▶ [STORED DATA]
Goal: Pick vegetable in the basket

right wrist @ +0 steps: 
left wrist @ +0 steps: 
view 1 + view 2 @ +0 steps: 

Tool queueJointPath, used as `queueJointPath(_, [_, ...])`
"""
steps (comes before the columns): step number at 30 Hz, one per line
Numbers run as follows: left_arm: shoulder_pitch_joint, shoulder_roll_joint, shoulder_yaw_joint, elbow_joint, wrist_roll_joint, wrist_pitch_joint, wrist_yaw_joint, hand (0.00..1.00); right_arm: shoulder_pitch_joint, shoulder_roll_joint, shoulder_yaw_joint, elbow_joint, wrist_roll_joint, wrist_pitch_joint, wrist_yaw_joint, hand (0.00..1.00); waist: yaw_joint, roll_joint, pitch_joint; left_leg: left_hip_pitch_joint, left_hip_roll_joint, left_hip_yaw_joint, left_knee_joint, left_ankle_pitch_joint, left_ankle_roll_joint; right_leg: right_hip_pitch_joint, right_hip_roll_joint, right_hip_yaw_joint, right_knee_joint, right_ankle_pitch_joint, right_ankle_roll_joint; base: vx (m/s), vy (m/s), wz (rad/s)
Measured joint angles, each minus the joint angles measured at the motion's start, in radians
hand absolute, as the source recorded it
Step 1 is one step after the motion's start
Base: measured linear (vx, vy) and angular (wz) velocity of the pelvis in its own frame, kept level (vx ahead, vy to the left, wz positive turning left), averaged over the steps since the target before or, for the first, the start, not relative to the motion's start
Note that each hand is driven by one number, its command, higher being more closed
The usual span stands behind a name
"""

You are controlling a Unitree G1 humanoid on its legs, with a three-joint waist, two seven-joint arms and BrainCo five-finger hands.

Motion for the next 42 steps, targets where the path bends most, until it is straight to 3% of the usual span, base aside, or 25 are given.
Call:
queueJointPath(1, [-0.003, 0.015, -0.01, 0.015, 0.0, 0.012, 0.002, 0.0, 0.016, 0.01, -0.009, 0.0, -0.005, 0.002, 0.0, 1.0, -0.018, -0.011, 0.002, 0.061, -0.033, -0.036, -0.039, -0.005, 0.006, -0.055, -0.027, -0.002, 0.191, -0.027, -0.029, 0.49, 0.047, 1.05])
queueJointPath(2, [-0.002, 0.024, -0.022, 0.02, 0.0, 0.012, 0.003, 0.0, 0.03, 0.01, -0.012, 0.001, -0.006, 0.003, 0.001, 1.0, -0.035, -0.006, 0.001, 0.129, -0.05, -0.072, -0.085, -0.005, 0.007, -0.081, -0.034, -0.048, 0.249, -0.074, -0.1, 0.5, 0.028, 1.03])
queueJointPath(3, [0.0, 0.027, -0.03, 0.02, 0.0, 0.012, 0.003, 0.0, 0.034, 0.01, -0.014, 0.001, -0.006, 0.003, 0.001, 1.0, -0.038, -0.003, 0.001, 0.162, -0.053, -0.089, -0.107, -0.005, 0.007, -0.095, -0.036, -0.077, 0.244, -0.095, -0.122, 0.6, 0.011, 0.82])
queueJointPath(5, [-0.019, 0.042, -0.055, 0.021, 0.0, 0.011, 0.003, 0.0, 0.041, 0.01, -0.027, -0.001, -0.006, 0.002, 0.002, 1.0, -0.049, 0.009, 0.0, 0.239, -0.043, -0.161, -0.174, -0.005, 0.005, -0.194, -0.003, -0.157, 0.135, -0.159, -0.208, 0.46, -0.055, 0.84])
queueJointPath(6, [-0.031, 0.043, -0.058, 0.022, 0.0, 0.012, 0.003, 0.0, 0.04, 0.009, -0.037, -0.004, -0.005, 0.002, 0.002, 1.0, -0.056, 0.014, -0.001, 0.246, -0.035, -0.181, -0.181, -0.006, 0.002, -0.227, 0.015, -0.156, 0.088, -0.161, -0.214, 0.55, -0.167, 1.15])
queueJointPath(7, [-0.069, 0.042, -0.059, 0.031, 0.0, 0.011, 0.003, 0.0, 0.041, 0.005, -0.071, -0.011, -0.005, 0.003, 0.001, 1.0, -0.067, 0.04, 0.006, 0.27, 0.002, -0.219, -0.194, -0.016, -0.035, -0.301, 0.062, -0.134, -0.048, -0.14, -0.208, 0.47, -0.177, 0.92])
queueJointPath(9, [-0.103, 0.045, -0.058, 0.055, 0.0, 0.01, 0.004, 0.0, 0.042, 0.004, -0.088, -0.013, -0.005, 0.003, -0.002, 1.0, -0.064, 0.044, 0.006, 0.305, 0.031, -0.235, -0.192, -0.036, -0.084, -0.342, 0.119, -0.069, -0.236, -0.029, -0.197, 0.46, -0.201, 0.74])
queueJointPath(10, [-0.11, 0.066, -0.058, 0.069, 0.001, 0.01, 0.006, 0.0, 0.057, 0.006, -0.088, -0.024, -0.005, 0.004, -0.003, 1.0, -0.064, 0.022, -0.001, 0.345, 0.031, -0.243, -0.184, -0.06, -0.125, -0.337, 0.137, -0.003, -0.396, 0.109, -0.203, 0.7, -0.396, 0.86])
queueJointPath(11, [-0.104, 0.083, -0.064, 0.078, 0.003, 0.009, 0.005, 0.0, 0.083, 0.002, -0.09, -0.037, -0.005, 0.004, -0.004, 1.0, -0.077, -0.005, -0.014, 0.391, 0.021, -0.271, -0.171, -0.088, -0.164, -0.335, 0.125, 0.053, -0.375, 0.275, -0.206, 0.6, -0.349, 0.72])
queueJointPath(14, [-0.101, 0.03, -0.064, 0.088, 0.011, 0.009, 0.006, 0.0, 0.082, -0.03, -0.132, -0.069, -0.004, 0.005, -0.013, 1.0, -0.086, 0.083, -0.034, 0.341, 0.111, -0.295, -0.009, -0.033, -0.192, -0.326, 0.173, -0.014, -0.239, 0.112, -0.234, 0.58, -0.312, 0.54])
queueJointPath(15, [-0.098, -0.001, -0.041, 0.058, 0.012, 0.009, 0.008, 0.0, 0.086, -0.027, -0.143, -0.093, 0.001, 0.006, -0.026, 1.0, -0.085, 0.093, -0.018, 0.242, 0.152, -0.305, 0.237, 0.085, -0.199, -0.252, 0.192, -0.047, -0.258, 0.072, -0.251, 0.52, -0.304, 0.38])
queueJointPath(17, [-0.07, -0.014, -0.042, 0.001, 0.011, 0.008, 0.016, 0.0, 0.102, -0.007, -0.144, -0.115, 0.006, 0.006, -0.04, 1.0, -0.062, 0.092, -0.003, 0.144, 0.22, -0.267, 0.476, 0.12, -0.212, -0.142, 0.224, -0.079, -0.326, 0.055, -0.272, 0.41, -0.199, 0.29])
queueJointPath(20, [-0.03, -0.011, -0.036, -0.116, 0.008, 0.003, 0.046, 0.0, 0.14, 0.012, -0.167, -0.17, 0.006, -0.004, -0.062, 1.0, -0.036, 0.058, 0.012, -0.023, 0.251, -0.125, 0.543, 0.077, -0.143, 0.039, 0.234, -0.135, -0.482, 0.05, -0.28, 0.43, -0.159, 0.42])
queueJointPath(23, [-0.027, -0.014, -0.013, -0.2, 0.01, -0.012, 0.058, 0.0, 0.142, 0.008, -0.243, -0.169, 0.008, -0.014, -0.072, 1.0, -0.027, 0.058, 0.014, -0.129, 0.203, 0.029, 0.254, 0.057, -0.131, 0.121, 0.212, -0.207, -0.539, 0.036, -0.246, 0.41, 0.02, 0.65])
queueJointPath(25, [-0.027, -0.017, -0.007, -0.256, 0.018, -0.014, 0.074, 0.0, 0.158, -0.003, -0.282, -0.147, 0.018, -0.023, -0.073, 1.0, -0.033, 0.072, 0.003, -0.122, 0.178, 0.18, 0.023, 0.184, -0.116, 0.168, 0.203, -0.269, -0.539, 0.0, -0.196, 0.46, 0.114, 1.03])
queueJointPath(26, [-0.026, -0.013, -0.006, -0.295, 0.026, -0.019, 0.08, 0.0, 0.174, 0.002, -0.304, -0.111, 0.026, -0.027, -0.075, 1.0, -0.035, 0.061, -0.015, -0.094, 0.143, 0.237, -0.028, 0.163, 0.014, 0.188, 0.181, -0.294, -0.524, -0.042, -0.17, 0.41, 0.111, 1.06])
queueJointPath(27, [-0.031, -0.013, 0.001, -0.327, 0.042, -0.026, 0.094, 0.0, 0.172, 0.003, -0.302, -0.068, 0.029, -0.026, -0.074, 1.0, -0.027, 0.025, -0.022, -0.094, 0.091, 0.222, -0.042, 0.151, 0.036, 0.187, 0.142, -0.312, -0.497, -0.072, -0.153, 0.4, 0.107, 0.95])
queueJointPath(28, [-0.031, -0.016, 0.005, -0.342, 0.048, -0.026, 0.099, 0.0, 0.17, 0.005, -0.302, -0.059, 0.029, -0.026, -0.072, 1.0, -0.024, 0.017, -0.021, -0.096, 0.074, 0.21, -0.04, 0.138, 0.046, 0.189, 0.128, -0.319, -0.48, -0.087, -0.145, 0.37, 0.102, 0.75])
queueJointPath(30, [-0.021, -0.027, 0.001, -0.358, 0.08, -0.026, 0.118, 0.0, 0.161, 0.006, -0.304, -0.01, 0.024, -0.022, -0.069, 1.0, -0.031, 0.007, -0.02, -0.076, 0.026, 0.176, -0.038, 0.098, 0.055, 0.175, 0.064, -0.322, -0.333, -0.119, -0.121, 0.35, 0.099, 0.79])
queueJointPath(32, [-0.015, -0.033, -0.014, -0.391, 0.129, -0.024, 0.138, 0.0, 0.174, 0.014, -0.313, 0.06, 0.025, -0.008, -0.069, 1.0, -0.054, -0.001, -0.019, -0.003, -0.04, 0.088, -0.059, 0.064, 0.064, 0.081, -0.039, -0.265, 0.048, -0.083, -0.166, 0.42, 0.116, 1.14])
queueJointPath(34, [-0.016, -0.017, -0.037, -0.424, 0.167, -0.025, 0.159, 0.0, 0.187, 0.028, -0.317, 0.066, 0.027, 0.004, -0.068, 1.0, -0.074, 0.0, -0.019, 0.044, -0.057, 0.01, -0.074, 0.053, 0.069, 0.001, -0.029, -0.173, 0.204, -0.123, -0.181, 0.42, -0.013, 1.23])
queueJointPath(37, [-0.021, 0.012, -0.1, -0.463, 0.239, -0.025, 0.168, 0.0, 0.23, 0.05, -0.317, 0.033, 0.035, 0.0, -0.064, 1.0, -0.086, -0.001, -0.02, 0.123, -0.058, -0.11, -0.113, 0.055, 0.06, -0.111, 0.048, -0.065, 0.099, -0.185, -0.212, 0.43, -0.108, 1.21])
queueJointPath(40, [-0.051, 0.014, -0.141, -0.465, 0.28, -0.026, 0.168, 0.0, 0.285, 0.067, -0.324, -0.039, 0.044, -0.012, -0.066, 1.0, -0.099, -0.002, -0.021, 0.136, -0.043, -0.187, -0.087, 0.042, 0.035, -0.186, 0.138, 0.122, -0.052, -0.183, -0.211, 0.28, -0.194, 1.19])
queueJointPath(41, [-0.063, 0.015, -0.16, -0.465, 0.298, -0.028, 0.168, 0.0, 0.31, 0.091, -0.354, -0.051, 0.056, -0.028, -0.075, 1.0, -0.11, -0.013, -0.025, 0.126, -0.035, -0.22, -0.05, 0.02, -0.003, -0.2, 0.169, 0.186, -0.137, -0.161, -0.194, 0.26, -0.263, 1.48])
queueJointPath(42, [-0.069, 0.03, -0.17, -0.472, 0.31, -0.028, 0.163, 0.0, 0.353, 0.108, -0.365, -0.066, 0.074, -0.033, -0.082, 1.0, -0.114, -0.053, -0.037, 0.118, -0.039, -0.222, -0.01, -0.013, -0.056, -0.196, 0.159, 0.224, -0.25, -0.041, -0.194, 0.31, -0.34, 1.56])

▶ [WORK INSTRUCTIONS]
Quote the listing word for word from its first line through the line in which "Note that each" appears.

▶ [OUTPUT OF THE EXERCISE]
Goal: Pick vegetable in the basket

right wrist @ +0 steps: 
left wrist @ +0 steps: 
view 1 + view 2 @ +0 steps: 

Tool queueJointPath, used as `queueJointPath(_, [_, ...])`
"""
steps (comes before the columns): step number at 30 Hz, one per line
Numbers run as follows: left_arm: shoulder_pitch_joint, shoulder_roll_joint, shoulder_yaw_joint, elbow_joint, wrist_roll_joint, wrist_pitch_joint, wrist_yaw_joint, hand (0.00..1.00); right_arm: shoulder_pitch_joint, shoulder_roll_joint, shoulder_yaw_joint, elbow_joint, wrist_roll_joint, wrist_pitch_joint, wrist_yaw_joint, hand (0.00..1.00); waist: yaw_joint, roll_joint, pitch_joint; left_leg: left_hip_pitch_joint, left_hip_roll_joint, left_hip_yaw_joint, left_knee_joint, left_ankle_pitch_joint, left_ankle_roll_joint; right_leg: right_hip_pitch_joint, right_hip_roll_joint, right_hip_yaw_joint, right_knee_joint, right_ankle_pitch_joint, right_ankle_roll_joint; base: vx (m/s), vy (m/s), wz (rad/s)
Measured joint angles, each minus the joint angles measured at the motion's start, in radians
hand absolute, as the source recorded it
Step 1 is one step after the motion's start
Base: measured linear (vx, vy) and angular (wz) velocity of the pelvis in its own frame, kept level (vx ahead, vy to the left, wz positive turning left), averaged over the steps since the target before or, for the first, the start, not relative to the motion's start
Note that each hand is driven by one number, its command, higher being more closed

The response to the exercise is complete.